Stored items:
= Beginning of Section =
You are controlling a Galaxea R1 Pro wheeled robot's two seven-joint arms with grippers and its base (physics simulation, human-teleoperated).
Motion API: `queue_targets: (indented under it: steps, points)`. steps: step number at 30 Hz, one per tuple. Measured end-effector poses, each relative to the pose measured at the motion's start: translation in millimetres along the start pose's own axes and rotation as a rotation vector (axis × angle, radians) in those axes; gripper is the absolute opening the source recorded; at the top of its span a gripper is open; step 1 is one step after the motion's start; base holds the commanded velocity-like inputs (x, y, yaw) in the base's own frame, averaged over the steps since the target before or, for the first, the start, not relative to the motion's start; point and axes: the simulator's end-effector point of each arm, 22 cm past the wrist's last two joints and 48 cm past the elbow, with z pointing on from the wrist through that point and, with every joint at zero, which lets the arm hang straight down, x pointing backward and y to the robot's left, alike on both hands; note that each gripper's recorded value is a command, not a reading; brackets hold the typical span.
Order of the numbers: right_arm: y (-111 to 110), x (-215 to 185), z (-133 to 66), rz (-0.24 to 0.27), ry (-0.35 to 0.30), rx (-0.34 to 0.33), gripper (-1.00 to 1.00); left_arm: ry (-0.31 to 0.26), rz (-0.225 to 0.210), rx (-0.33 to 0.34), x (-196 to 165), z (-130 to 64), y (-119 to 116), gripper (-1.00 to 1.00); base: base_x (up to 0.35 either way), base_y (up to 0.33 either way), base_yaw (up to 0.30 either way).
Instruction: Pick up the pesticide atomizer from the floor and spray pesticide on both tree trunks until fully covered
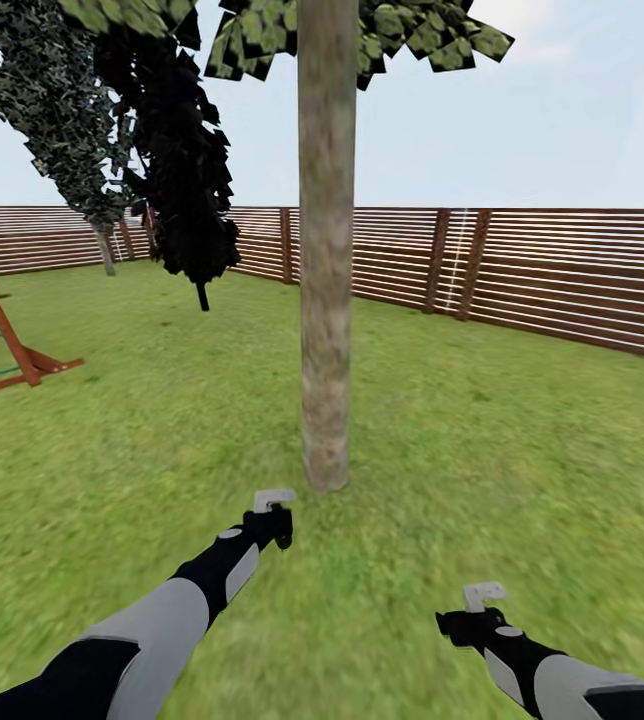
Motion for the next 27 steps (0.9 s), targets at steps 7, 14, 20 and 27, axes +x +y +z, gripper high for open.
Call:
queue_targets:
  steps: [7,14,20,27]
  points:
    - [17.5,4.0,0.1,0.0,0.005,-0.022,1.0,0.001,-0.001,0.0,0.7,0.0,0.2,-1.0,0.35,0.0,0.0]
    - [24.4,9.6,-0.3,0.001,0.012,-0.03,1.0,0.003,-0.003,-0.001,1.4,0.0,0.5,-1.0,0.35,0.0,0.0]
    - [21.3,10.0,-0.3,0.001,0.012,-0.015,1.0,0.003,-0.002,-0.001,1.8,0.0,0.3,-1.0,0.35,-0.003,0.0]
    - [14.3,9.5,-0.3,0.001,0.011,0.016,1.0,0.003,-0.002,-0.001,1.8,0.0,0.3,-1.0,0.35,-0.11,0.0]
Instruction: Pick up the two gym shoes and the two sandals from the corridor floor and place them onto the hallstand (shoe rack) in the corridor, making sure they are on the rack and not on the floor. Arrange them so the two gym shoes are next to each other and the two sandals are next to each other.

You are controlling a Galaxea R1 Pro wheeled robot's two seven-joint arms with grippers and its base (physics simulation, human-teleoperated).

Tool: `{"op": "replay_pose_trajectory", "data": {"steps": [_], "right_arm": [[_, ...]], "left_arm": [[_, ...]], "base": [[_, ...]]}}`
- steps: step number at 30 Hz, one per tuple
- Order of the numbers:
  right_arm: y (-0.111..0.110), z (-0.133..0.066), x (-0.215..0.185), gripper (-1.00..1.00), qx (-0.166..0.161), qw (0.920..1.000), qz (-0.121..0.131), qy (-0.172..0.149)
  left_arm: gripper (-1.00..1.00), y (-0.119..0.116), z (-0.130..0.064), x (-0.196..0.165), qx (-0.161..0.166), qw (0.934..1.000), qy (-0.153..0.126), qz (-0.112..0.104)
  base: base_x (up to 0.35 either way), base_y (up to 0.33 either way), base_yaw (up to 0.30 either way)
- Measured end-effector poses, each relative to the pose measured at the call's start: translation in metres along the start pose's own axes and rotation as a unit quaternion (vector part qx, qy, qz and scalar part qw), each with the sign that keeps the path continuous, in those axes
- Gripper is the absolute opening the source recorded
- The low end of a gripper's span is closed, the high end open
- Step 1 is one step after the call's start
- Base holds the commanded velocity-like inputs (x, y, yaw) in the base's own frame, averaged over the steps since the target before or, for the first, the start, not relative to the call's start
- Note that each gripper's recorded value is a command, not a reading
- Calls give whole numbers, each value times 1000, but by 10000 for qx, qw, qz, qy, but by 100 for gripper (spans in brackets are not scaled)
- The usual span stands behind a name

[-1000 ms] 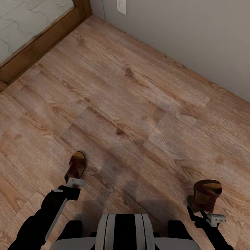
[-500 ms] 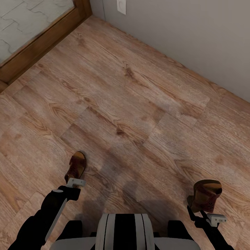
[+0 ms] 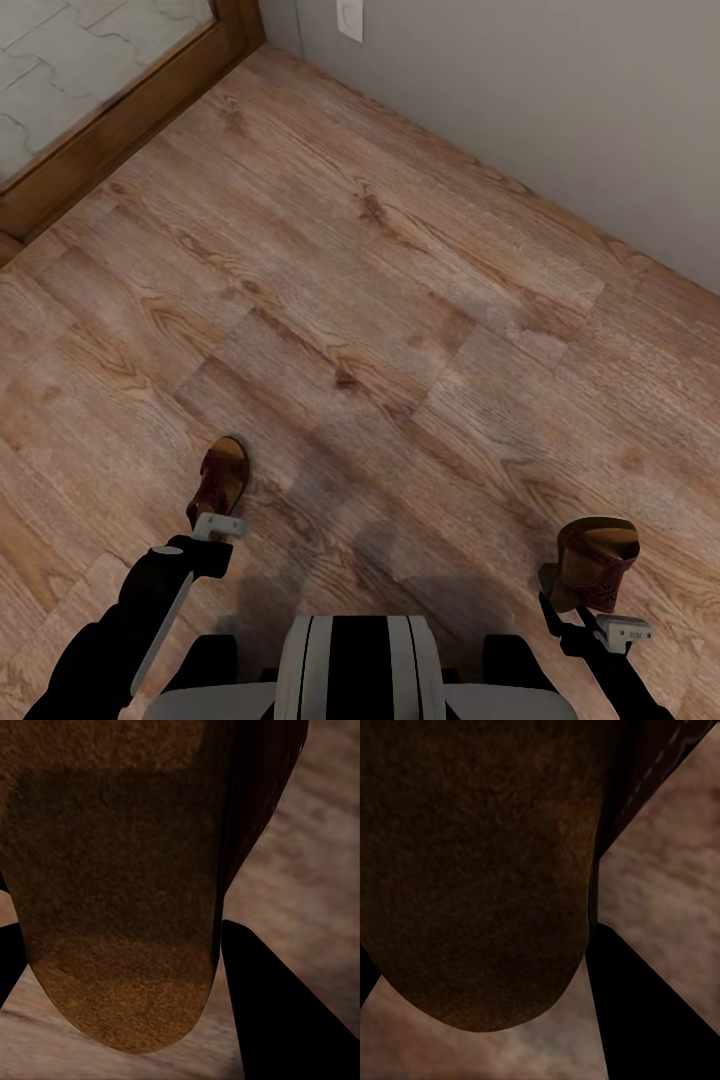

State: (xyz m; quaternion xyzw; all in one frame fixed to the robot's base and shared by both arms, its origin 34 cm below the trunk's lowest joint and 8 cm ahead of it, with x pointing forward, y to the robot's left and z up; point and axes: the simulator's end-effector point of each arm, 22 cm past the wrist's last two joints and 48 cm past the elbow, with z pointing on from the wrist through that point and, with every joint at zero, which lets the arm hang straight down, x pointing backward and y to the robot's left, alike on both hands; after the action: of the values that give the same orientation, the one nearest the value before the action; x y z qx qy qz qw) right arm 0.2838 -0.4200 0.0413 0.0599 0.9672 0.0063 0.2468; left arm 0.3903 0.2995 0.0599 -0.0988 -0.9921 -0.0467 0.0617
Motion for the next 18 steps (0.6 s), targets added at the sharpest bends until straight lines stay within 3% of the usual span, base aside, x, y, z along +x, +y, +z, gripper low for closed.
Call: {"op": "replay_pose_trajectory", "data": {"steps": [18], "right_arm": [[6, 0, -38, -100, -76, 9993, -10, -369]], "left_arm": [[-100, 7, -31, -29, -61, 9992, -393, -35]], "base": [[0, 0, 0]]}}
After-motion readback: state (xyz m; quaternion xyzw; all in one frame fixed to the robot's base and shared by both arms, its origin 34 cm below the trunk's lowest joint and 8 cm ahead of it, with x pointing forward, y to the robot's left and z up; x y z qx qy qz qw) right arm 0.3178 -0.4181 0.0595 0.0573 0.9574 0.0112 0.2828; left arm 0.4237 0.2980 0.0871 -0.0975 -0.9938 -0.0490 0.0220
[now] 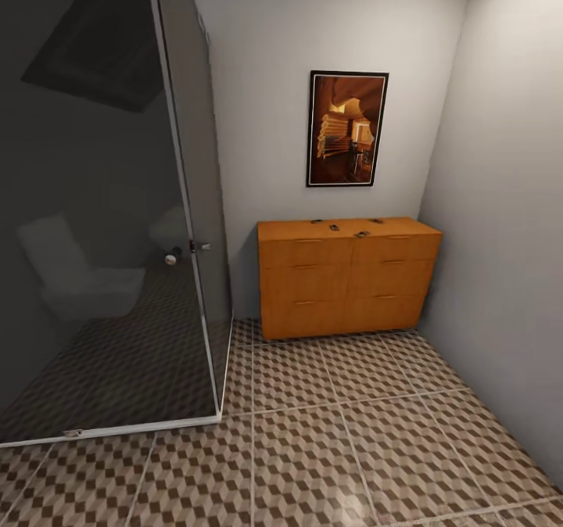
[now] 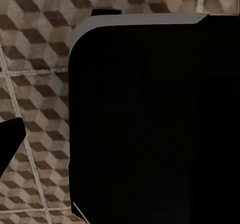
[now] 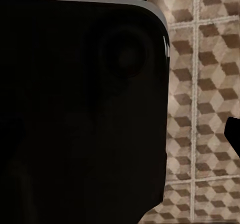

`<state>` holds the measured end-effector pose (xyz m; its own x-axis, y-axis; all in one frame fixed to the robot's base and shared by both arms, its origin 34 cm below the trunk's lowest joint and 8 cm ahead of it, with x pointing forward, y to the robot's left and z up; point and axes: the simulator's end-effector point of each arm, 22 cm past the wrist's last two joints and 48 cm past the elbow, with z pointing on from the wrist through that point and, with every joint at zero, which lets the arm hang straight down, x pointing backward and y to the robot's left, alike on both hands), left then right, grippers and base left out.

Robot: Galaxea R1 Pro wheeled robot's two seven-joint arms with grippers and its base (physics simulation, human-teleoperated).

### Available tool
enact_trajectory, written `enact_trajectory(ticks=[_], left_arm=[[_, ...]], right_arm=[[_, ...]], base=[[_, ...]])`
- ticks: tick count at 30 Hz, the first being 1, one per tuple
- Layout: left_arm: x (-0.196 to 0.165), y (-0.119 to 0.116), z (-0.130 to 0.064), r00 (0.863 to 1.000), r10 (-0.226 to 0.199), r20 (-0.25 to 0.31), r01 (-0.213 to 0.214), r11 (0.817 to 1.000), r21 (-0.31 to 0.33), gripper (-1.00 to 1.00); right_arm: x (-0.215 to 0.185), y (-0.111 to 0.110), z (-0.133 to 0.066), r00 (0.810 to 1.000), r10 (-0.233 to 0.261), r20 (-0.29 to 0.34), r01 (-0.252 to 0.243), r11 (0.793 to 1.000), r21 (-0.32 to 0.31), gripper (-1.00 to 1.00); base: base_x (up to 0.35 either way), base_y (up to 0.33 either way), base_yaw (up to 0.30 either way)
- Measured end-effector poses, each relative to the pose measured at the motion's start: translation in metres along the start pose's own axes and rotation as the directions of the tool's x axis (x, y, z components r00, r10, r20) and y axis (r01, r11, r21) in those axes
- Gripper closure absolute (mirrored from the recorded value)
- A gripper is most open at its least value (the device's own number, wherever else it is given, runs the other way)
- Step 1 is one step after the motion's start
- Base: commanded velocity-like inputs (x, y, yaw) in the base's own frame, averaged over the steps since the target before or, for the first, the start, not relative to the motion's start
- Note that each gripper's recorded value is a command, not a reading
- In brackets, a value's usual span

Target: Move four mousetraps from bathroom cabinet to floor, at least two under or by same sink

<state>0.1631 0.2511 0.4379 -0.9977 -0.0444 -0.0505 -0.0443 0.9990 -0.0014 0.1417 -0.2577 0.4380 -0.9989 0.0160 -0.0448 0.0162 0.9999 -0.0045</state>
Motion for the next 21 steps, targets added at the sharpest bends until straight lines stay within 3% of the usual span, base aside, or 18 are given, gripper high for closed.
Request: enact_trajectory(ticks=[21], left_arm=[[0.0001,-0.0092,-0.0001,1.000,0.005,0.000,-0.005,1.000,0.012,-1.00]], right_arm=[[0.0001,-0.0034,0.0000,1.000,0.003,0.000,-0.003,1.000,0.005,-1.00]], base=[[0.000,0.000,-0.251]])
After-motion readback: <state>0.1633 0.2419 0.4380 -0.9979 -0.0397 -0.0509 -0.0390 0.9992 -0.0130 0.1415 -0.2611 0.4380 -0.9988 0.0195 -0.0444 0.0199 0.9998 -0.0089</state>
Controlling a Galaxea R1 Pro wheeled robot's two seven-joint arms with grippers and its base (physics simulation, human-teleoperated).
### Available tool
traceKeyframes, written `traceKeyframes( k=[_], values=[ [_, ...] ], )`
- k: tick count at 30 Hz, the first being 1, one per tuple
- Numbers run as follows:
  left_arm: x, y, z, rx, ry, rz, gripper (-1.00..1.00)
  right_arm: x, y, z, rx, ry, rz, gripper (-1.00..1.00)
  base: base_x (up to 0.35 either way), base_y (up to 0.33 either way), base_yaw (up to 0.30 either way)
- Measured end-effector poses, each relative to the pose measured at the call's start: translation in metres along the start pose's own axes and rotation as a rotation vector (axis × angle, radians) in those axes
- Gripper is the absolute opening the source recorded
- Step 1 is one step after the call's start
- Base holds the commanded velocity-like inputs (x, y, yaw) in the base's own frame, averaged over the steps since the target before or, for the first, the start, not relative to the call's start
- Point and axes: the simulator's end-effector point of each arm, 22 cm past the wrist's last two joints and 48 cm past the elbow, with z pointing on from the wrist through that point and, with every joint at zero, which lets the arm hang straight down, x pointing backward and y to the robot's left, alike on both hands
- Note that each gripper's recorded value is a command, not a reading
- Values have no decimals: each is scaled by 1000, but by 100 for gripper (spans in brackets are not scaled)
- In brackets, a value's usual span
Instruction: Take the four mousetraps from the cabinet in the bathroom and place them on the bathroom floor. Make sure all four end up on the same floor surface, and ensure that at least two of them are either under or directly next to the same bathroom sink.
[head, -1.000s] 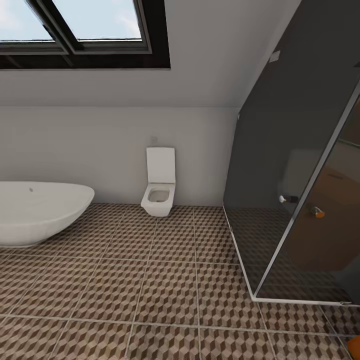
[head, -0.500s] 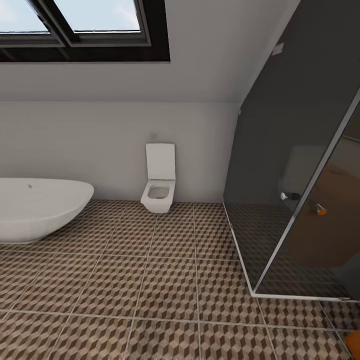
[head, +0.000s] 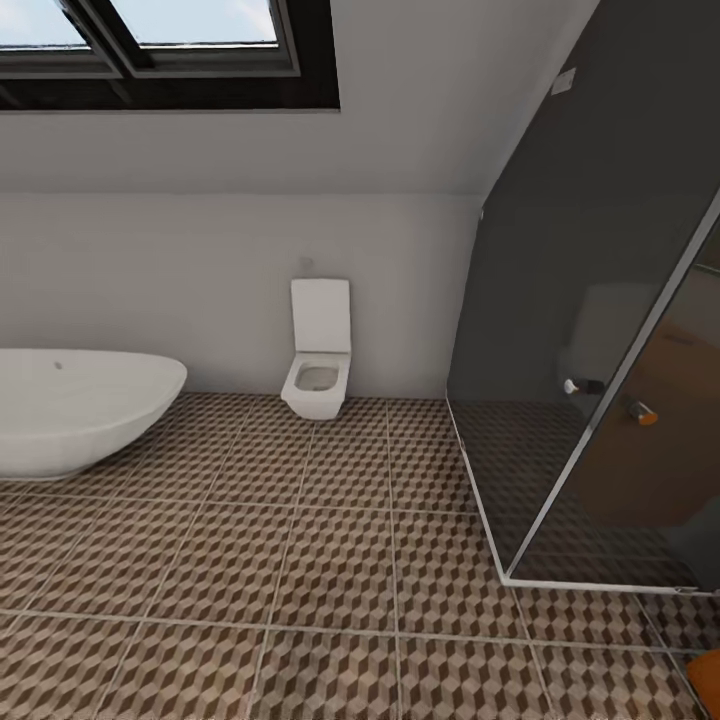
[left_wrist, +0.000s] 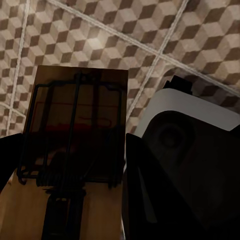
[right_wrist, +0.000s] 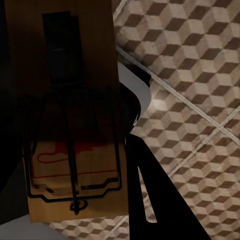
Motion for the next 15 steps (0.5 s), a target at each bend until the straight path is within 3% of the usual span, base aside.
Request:
traceKeyframes(
  k=[15],
  values=[
    [4, 1, 2, -4, 9, 3, -100, 2, 4, 1, -18, 6, 4, -100, 0, 0, 0]
  ],
)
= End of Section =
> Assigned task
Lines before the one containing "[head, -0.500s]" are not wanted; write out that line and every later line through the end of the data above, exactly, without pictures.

> Solved exercise
[head, -0.500s] 
[head, +0.000s] 
[left_wrist, +0.000s] 
[right_wrist, +0.000s] 
Motion for the next 15 steps (0.5 s), a target at each bend until the straight path is within 3% of the usual span, base aside.
Request:
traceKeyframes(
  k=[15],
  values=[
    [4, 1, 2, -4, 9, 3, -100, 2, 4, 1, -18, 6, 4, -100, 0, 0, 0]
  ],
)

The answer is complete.